I live between two worlds: Sales, where everything is possible, and Operations, where physics and the FDA have opinions.
Sales calls me “flexible.” QA calls me “missing.” Production just calls me “the reason I drink.”
No one ever remembers when I was created — probably during a Teams call where half the cameras were off and someone said,
“We’ll finalize it after the client signs the SOW.”
Spoiler alert: they didn’t.
I was conceived the moment a Sales rep promised the client:
“Oh yes, we can totally make that — vegan, keto, sugar-free, blue, shelf-stable, and made of dreams.”
At that point, I existed only in spirit — no formula, no label claims, no micro specs, just a PowerPoint and confidence.
By the time the SOW reached QA, it was like receiving a treasure map written in hieroglyphics and red flags:
“Ingredient TBD”
“Specs TBD”
“Packaging TBD”
“Ship date: next Friday.”
The only thing not “TBD” was the client’s impatience.

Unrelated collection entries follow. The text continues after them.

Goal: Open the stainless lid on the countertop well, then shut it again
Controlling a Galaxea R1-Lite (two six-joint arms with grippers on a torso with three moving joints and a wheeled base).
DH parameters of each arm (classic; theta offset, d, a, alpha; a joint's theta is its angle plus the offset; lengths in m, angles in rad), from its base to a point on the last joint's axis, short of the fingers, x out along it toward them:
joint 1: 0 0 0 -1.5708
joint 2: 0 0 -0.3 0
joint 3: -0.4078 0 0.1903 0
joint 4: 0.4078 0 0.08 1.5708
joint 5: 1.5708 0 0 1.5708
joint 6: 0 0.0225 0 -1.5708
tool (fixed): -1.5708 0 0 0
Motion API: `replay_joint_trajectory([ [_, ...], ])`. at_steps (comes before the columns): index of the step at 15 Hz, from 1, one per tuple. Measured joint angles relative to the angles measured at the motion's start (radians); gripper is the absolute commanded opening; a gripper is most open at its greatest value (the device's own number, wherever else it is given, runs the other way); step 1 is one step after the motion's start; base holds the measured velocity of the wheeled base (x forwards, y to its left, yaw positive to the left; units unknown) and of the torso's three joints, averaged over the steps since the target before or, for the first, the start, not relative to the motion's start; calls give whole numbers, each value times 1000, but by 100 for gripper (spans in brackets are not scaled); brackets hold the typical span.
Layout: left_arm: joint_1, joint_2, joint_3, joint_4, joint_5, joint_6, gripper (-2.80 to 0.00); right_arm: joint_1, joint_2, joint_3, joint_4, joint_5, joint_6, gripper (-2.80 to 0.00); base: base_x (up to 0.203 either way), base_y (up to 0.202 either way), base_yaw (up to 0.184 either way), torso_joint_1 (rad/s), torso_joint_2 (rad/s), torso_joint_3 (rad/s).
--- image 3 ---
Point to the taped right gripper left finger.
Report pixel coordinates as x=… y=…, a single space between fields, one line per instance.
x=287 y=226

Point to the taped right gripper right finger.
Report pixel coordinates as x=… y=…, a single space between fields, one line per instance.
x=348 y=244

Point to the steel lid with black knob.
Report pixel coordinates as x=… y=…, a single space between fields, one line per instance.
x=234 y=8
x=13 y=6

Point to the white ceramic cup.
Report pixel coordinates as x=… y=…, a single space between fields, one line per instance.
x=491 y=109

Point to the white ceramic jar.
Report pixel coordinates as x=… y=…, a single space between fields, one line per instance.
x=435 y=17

Then Operations got involved — reluctantly, like a foster parent who just found out the kid comes with no birth certificate.

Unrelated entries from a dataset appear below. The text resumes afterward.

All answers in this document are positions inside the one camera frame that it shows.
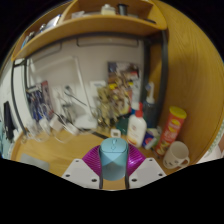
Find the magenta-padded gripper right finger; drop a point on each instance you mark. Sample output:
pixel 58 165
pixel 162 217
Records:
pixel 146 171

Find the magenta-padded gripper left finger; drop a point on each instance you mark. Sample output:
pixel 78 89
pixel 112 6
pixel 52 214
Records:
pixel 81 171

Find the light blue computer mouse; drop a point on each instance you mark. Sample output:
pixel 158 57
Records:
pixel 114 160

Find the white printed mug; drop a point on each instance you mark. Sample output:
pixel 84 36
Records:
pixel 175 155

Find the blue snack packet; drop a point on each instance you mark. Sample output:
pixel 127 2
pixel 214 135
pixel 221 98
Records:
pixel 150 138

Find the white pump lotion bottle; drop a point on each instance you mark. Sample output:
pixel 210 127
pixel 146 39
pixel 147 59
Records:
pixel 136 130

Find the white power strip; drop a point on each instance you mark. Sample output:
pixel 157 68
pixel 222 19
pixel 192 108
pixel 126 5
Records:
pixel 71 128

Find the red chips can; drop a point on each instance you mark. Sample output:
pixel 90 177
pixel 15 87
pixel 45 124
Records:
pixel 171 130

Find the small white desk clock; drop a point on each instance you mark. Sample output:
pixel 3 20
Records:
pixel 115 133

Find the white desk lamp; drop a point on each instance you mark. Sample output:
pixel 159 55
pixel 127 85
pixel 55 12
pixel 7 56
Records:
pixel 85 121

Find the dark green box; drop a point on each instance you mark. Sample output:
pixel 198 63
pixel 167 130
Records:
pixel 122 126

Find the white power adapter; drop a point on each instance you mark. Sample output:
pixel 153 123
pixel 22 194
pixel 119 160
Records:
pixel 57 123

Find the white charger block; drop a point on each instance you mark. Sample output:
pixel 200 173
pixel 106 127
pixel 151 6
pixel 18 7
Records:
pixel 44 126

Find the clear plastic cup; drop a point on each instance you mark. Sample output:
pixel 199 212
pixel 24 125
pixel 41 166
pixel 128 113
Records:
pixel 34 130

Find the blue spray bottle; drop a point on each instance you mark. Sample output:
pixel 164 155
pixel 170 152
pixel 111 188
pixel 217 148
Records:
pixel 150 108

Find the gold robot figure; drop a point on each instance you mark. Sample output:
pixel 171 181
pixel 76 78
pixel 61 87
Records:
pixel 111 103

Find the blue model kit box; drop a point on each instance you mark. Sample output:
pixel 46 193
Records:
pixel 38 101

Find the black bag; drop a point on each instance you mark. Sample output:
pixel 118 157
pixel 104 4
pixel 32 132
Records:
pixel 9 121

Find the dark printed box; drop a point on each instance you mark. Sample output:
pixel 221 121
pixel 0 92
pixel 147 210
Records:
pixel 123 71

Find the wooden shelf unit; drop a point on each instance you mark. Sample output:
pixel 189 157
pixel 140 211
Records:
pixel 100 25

Production asked, “What’s the blend density?”
Sales replied, “Just make it fit in the capsule.”
QA asked, “What’s the potency tolerance?”
Sales replied, “Close enough for marketing.”

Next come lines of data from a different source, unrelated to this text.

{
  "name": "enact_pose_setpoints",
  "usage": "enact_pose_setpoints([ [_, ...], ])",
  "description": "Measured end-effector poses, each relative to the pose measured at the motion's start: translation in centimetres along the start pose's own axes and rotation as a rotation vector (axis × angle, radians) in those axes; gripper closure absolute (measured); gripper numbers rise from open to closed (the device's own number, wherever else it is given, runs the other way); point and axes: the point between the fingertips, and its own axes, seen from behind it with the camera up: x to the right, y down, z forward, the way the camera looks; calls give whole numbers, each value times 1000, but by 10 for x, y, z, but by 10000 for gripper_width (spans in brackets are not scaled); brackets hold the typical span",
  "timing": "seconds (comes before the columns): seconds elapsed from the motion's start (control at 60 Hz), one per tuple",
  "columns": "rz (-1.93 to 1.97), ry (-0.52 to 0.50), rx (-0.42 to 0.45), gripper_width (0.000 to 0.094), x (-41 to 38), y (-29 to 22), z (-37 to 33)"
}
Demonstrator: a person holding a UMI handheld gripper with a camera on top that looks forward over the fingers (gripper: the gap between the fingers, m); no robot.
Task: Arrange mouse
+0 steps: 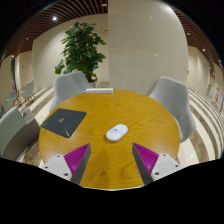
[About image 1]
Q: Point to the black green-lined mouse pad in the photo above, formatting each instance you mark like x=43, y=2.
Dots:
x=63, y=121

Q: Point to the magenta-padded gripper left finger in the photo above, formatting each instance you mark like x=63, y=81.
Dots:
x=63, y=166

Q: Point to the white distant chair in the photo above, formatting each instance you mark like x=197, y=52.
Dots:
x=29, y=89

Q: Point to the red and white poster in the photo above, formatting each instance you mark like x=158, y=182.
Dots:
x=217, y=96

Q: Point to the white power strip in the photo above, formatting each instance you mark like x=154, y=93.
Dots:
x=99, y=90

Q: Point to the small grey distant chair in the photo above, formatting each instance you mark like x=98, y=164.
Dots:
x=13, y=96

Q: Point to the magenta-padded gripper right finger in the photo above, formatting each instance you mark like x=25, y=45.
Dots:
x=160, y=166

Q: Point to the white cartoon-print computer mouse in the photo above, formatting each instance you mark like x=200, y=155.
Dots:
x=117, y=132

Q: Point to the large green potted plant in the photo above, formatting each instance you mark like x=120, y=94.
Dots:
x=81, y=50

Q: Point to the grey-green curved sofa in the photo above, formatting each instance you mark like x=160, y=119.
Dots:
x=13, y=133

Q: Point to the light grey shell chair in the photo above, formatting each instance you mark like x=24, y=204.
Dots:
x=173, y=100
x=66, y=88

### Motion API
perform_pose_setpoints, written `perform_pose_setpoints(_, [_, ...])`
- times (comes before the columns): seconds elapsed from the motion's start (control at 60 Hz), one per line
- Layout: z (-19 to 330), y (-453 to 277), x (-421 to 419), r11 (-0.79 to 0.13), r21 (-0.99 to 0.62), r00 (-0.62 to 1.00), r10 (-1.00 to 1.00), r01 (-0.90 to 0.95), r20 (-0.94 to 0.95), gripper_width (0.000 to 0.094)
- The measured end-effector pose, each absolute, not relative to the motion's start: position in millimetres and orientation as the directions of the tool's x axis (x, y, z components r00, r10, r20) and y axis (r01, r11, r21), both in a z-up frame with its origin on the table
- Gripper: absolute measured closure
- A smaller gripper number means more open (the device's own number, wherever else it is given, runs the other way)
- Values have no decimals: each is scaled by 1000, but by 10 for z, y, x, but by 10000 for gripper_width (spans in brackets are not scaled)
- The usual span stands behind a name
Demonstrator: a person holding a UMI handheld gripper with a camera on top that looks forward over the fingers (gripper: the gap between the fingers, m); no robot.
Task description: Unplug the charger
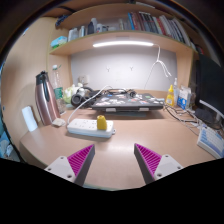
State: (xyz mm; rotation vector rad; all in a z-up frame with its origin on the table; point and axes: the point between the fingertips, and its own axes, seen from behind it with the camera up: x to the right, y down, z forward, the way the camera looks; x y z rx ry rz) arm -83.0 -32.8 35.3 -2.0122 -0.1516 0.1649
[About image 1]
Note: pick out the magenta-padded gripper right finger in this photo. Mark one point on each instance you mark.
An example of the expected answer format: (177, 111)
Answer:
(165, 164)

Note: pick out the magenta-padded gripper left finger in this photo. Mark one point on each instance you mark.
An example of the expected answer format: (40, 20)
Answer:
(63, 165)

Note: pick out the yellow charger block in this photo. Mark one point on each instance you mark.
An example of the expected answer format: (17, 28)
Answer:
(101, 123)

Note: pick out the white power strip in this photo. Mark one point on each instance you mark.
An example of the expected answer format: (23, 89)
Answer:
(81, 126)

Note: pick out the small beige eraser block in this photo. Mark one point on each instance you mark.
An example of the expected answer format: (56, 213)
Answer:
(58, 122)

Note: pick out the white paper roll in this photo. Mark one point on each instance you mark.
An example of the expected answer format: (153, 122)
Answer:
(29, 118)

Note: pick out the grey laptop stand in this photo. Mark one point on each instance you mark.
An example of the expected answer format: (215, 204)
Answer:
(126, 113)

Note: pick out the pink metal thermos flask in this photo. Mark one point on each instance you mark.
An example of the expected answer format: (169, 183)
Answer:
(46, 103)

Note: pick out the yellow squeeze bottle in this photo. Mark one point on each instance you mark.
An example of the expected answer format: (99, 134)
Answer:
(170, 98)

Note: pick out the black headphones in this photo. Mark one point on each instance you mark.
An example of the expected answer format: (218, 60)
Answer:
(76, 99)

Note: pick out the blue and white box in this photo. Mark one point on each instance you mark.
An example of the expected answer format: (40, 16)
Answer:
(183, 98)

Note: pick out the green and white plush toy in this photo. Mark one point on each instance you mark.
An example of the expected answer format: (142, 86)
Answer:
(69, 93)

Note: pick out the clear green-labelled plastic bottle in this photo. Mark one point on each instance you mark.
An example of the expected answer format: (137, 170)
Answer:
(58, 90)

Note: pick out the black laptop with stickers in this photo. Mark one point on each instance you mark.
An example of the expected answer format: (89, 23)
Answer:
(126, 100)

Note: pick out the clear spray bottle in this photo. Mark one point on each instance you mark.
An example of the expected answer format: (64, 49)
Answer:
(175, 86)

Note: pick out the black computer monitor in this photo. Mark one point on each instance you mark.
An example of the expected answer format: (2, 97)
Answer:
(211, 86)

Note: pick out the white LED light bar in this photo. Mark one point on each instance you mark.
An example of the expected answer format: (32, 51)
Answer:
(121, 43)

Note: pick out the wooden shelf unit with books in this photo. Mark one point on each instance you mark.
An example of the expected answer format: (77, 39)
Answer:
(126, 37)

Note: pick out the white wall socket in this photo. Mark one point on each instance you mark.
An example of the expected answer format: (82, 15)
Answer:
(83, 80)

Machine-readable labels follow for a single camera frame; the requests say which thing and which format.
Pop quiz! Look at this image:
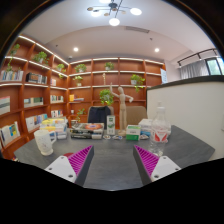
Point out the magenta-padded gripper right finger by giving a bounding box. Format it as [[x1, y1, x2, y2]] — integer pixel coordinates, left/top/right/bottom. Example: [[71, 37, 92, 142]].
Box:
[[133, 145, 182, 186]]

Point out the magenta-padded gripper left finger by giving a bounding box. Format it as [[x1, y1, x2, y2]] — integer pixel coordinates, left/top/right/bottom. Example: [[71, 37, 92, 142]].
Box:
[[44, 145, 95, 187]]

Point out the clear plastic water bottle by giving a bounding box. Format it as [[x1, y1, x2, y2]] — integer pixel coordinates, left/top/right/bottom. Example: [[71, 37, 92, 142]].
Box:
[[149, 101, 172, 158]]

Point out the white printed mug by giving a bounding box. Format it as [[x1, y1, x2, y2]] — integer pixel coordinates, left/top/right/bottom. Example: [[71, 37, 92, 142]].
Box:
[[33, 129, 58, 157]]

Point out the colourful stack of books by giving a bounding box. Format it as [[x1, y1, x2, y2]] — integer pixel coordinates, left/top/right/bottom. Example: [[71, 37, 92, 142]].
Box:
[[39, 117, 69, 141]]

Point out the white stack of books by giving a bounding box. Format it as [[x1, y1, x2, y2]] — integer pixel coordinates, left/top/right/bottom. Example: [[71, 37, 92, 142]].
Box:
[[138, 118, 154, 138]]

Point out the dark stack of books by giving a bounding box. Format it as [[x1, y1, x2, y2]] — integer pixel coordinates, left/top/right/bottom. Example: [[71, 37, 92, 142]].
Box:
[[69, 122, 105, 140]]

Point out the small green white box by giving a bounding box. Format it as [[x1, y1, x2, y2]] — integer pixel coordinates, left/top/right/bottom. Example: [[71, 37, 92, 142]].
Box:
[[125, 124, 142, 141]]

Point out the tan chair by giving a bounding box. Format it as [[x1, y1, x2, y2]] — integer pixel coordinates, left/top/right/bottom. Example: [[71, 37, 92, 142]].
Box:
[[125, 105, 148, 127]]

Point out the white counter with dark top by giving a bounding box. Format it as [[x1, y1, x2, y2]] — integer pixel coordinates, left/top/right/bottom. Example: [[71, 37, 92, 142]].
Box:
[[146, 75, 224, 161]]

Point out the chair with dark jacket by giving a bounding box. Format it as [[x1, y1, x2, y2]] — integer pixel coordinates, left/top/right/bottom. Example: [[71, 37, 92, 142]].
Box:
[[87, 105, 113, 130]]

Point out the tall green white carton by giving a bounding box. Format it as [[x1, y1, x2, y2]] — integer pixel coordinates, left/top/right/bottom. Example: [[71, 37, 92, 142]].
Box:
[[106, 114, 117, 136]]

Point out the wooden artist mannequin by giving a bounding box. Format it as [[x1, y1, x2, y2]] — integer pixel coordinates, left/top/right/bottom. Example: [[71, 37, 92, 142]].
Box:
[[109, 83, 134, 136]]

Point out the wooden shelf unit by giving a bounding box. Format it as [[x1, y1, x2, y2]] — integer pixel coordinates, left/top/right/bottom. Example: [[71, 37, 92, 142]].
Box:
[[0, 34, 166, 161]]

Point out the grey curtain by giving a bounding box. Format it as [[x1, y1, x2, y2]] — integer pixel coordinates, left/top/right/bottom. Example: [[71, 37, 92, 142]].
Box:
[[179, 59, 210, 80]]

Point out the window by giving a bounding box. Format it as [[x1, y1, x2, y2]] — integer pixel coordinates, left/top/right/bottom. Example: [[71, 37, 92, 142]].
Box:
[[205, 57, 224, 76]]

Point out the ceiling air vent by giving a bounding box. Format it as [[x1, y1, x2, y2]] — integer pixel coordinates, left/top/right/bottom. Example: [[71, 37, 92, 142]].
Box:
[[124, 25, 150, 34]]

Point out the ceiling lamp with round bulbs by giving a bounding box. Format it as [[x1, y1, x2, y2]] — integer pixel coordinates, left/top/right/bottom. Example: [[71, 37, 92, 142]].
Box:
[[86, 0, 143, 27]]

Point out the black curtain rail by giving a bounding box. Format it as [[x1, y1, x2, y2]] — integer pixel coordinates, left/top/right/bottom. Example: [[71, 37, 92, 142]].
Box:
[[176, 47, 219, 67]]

It’s like watching two people play tennis on different courts — one using rackets, the other using a flamethrower.
Somewhere between “customer delight” and “cGMP compliance,” I was supposed to become a real specification. Instead, I became a legend — spoken of in meetings, but never seen in the wild.
Eventually, QA finds me — or at least the idea of me — buried in someone’s inbox under “Final_Final_Spec_v3_REALLY_FINAL.xlsx.”
They try to validate me. They try to standardize me. They try to make me behave according to 21 CFR 111.70, which clearly states that specifications must exist before manufacturing, not during existential panic.
Sales calls QA “rigid.”
QA calls Sales “delusional.”
Production calls both “the reason my weekend got canceled.”
Then comes the audit.
The auditor asks:
“Can you show me the finished product specifications for this SKU?”
Sales says, “We have them in marketing.”
Production says, “We follow the batch record.”
QA says, “The batch record follows the specification.”
The auditor says, “Can I see the specification?”
Everyone looks at each other like they’re in an episode of CSI: GMP Edition.
I’m nowhere to be found, but my absence echoes louder than a nonconformance.
CAPA #347 – “Lack of defined product specifications prior to production.”
Root cause: Sales optimism.
I am supposed to be a written, controlled document that defines the product’s identity, purity, strength, composition, and limits on contaminants (per 21 CFR 111.70 and NSF/ANSI 455-2 §4.5.1–§4.5.63).
I am the parent of the Master Manufacturing Record (PROD-MMR-001), the reference for QC testing, and the proof QA uses for release under QA-REL-001.
Instead, I’m often written in panic font two days before shipment, after the first batch “doesn’t quite match the label.”
Eventually, everyone realizes I’m not the enemy — I’m the peace treaty. When I’m defined up front, Sales sells reality, Production builds confidence, QA sleeps, and clients trust.
Documented in the QMS, I become immortal — validated, version-controlled, and auditable without fear or caffeine.